[Items from a data source]
*** Begin section ***

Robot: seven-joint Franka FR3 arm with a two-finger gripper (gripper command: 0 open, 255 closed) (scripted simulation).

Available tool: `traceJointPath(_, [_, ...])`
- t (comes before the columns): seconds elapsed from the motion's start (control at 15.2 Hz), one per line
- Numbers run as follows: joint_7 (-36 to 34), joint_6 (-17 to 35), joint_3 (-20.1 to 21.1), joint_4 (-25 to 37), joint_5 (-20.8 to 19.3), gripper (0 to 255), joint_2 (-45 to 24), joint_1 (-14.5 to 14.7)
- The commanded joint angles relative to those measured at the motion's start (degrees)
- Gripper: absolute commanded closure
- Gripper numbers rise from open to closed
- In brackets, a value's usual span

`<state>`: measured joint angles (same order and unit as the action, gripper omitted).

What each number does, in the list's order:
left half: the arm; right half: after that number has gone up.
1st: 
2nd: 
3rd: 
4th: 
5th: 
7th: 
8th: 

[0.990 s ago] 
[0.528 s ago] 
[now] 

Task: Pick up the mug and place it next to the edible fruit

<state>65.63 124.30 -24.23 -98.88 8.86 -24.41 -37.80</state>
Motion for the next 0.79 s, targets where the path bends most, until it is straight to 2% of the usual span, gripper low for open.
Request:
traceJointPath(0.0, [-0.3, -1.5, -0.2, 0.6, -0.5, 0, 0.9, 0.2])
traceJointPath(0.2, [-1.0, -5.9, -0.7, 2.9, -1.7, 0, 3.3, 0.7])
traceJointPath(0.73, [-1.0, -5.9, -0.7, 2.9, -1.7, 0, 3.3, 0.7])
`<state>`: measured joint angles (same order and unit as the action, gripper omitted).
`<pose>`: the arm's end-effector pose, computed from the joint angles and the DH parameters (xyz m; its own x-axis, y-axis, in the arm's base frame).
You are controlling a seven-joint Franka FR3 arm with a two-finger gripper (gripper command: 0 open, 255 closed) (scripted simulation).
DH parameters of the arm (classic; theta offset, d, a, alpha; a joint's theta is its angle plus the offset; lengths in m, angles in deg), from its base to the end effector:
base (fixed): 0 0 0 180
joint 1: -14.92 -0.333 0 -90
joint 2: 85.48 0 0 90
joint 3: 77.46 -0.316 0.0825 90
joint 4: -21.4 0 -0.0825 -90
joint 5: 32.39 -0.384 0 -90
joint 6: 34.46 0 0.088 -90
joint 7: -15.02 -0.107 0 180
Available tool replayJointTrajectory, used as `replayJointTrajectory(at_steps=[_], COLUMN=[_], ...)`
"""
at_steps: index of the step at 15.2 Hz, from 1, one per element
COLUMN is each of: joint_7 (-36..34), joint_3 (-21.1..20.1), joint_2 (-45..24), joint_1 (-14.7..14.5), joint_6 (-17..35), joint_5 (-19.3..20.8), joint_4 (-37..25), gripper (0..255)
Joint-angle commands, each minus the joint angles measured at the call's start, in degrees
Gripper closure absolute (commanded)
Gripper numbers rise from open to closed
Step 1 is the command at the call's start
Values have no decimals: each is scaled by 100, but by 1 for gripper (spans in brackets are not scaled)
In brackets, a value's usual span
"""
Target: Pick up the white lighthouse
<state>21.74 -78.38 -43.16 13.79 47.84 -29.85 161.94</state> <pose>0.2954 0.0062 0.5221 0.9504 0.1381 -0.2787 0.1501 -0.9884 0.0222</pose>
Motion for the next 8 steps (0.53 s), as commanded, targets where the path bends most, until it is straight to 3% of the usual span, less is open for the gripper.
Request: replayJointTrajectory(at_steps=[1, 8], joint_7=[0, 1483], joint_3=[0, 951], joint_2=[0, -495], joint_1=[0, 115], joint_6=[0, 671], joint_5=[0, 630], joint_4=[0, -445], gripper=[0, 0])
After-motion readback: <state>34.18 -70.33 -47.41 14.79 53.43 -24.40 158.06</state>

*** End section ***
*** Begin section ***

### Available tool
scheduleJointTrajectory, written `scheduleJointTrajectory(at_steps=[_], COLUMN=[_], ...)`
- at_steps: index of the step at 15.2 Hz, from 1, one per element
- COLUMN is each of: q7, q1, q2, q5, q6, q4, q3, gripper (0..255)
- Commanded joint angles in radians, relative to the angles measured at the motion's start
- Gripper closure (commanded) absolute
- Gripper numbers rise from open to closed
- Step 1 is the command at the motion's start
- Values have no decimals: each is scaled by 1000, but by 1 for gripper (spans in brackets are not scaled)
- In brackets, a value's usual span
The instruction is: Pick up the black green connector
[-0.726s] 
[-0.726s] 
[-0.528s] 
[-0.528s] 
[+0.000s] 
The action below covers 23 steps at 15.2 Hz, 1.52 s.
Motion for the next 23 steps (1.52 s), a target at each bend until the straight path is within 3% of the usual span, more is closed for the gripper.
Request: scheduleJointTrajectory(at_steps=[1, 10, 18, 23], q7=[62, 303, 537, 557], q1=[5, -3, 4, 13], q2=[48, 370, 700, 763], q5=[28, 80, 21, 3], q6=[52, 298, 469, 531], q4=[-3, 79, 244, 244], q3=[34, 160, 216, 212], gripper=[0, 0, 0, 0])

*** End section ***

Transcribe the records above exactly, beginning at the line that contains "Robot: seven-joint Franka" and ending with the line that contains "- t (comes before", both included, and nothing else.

Robot: seven-joint Franka FR3 arm with a two-finger gripper (gripper command: 0 open, 255 closed) (scripted simulation).

Available tool: `traceJointPath(_, [_, ...])`
- t (comes before the columns): seconds elapsed from the motion's start (control at 15.2 Hz), one per line

Nothing remains to add to the output.